::: PROVIDED DATA :::

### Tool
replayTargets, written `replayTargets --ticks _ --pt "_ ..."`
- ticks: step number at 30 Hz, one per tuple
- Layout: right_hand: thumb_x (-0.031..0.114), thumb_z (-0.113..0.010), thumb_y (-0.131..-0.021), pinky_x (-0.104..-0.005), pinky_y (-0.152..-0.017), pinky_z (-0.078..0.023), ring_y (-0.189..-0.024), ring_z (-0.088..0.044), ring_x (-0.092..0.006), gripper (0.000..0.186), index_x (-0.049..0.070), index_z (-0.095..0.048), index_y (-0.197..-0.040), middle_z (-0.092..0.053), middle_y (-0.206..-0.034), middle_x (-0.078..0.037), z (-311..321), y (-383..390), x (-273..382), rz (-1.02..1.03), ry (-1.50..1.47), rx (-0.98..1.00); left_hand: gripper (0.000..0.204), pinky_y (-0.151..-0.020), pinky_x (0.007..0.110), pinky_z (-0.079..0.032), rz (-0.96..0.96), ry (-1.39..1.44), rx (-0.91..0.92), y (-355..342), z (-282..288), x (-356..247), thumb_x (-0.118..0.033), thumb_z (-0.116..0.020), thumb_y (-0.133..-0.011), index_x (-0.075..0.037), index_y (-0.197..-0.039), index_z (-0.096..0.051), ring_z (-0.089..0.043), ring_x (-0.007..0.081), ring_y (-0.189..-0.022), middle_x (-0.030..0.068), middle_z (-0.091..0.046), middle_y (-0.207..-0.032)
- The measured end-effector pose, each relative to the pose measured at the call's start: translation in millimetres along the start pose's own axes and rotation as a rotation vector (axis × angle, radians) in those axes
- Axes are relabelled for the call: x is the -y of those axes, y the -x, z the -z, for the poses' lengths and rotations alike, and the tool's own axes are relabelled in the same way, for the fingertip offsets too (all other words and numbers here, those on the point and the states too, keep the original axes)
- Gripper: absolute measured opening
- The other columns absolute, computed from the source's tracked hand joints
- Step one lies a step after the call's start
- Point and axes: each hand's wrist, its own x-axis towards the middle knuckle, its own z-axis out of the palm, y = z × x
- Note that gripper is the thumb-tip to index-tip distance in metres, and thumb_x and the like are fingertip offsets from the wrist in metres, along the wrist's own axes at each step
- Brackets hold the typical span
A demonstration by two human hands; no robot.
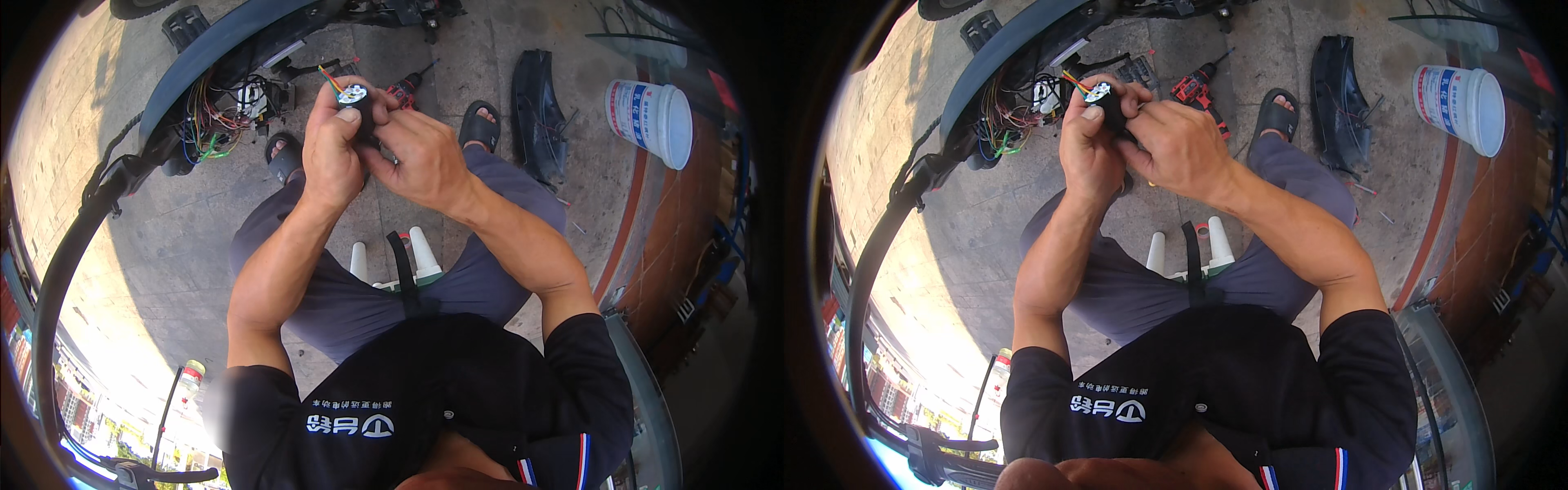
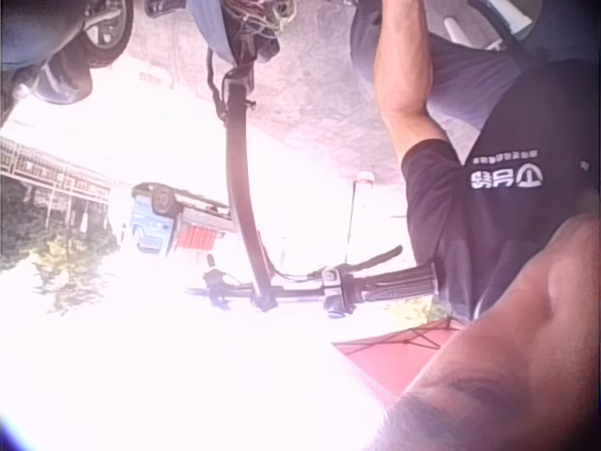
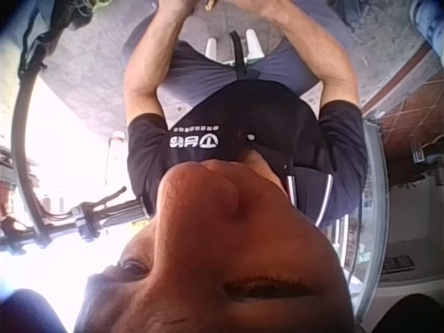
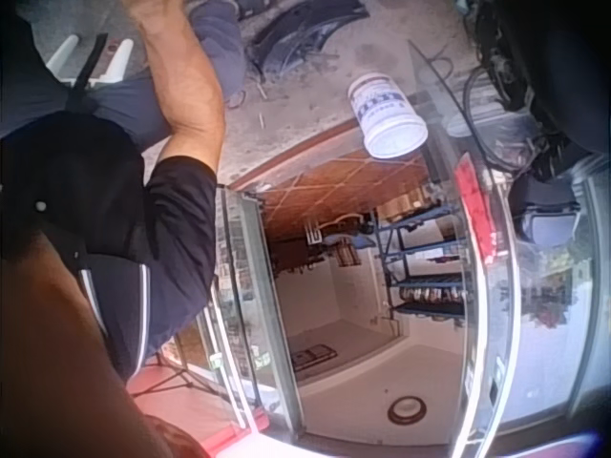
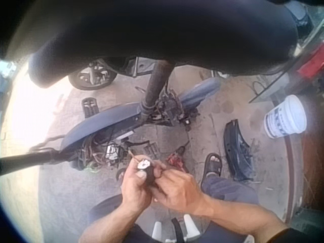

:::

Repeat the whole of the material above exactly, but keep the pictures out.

### Tool
replayTargets, written `replayTargets --ticks _ --pt "_ ..."`
- ticks: step number at 30 Hz, one per tuple
- Layout: right_hand: thumb_x (-0.031..0.114), thumb_z (-0.113..0.010), thumb_y (-0.131..-0.021), pinky_x (-0.104..-0.005), pinky_y (-0.152..-0.017), pinky_z (-0.078..0.023), ring_y (-0.189..-0.024), ring_z (-0.088..0.044), ring_x (-0.092..0.006), gripper (0.000..0.186), index_x (-0.049..0.070), index_z (-0.095..0.048), index_y (-0.197..-0.040), middle_z (-0.092..0.053), middle_y (-0.206..-0.034), middle_x (-0.078..0.037), z (-311..321), y (-383..390), x (-273..382), rz (-1.02..1.03), ry (-1.50..1.47), rx (-0.98..1.00); left_hand: gripper (0.000..0.204), pinky_y (-0.151..-0.020), pinky_x (0.007..0.110), pinky_z (-0.079..0.032), rz (-0.96..0.96), ry (-1.39..1.44), rx (-0.91..0.92), y (-355..342), z (-282..288), x (-356..247), thumb_x (-0.118..0.033), thumb_z (-0.116..0.020), thumb_y (-0.133..-0.011), index_x (-0.075..0.037), index_y (-0.197..-0.039), index_z (-0.096..0.051), ring_z (-0.089..0.043), ring_x (-0.007..0.081), ring_y (-0.189..-0.022), middle_x (-0.030..0.068), middle_z (-0.091..0.046), middle_y (-0.207..-0.032)
- The measured end-effector pose, each relative to the pose measured at the call's start: translation in millimetres along the start pose's own axes and rotation as a rotation vector (axis × angle, radians) in those axes
- Axes are relabelled for the call: x is the -y of those axes, y the -x, z the -z, for the poses' lengths and rotations alike, and the tool's own axes are relabelled in the same way, for the fingertip offsets too (all other words and numbers here, those on the point and the states too, keep the original axes)
- Gripper: absolute measured opening
- The other columns absolute, computed from the source's tracked hand joints
- Step one lies a step after the call's start
- Point and axes: each hand's wrist, its own x-axis towards the middle knuckle, its own z-axis out of the palm, y = z × x
- Note that gripper is the thumb-tip to index-tip distance in metres, and thumb_x and the like are fingertip offsets from the wrist in metres, along the wrist's own axes at each step
- Brackets hold the typical span
A demonstration by two human hands; no robot.

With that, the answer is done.